- [Problem requirements]:
Search the records for the string "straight" and return each line that has it.

- [Input data]:
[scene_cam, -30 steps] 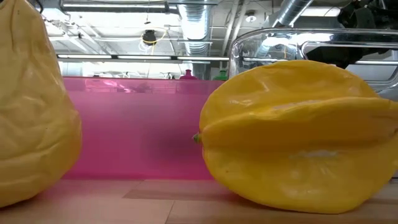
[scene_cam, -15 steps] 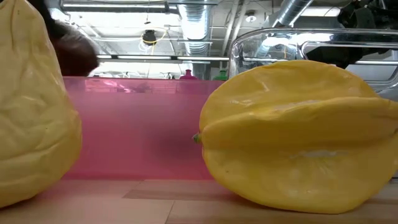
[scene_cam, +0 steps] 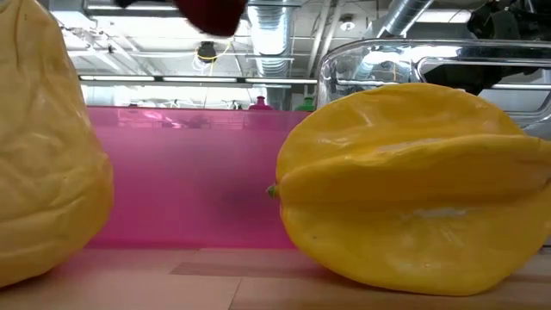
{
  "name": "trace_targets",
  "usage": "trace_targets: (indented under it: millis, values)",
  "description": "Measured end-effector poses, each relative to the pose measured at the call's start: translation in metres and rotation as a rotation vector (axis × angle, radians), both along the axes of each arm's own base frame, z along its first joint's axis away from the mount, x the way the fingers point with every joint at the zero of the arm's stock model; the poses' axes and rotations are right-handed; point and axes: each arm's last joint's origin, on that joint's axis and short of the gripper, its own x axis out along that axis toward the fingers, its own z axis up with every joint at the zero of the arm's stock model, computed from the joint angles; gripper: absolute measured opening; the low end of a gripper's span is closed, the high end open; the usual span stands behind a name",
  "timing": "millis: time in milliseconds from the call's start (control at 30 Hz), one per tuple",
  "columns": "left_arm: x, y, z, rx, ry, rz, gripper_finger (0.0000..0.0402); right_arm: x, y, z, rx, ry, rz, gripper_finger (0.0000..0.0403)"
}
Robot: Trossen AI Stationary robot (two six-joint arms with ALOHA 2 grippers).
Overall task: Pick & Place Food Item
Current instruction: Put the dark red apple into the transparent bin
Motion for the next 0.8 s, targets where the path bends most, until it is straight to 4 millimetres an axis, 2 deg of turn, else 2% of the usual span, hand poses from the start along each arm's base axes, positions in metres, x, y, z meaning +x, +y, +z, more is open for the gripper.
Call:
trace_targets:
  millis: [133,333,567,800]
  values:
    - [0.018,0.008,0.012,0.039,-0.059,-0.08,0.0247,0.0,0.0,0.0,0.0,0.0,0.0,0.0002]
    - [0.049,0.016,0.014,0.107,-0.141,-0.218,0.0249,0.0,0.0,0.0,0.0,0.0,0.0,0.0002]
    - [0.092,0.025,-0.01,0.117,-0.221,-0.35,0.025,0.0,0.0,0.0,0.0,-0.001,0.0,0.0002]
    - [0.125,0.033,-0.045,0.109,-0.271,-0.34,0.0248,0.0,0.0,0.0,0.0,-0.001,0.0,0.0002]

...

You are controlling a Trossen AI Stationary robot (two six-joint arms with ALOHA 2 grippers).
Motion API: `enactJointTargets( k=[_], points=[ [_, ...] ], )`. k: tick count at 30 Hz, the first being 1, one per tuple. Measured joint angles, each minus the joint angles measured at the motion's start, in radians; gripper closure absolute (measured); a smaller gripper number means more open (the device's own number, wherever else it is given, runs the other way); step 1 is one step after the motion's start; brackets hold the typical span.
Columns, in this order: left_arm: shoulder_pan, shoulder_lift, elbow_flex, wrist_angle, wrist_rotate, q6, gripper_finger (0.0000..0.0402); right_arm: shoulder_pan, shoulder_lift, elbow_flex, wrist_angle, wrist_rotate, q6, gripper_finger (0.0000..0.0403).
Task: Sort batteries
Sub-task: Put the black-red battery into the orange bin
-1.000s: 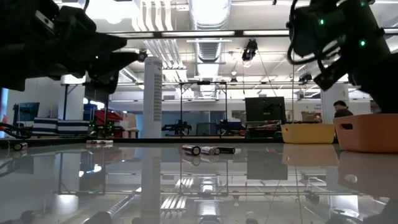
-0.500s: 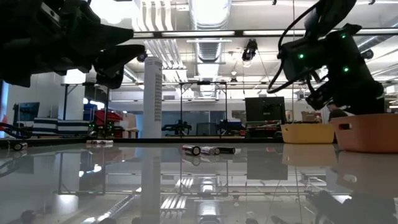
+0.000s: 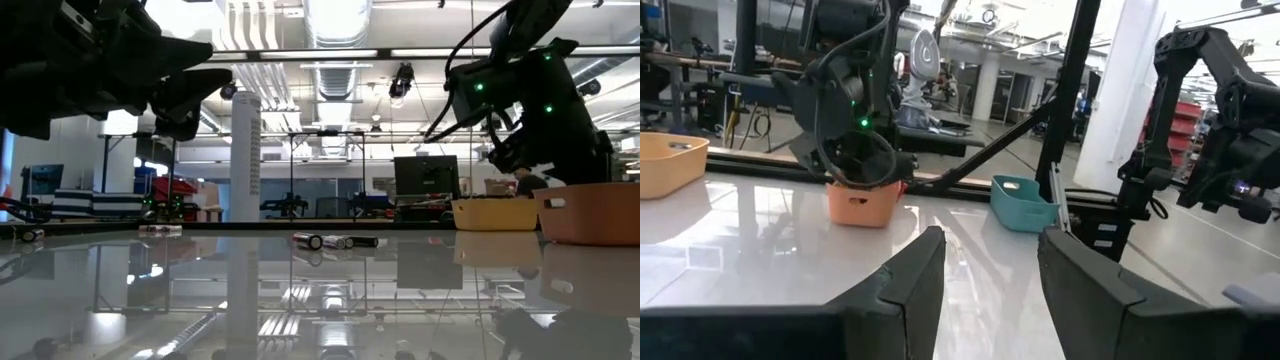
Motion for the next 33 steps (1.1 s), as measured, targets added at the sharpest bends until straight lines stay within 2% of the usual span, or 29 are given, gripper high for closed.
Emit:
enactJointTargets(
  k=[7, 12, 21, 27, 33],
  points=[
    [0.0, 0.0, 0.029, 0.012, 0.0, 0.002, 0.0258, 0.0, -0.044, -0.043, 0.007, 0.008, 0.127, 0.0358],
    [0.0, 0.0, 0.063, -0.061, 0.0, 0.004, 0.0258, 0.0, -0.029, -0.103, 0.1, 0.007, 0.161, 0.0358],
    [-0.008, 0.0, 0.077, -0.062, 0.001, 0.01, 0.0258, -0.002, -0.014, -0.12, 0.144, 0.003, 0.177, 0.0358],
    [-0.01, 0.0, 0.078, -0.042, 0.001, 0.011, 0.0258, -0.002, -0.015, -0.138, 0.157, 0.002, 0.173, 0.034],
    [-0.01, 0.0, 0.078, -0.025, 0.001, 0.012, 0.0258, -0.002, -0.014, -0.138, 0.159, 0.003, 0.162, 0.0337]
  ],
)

- [The completed task]:
Motion for the next 0.8 s, targets where the path bends most, until it is straight to 4 millimetres an axis, 2 deg of turn, else 2% of the usual span, hand poses from the start along each arm's base axes, positions in metres, x, y, z meaning +x, +y, +z, more is open for the gripper.
Motion for the next 33 steps (1.1 s), as measured, targets added at the sharpest bends until straight lines stay within 2% of the usual span, or 29 are given, gripper high for closed.

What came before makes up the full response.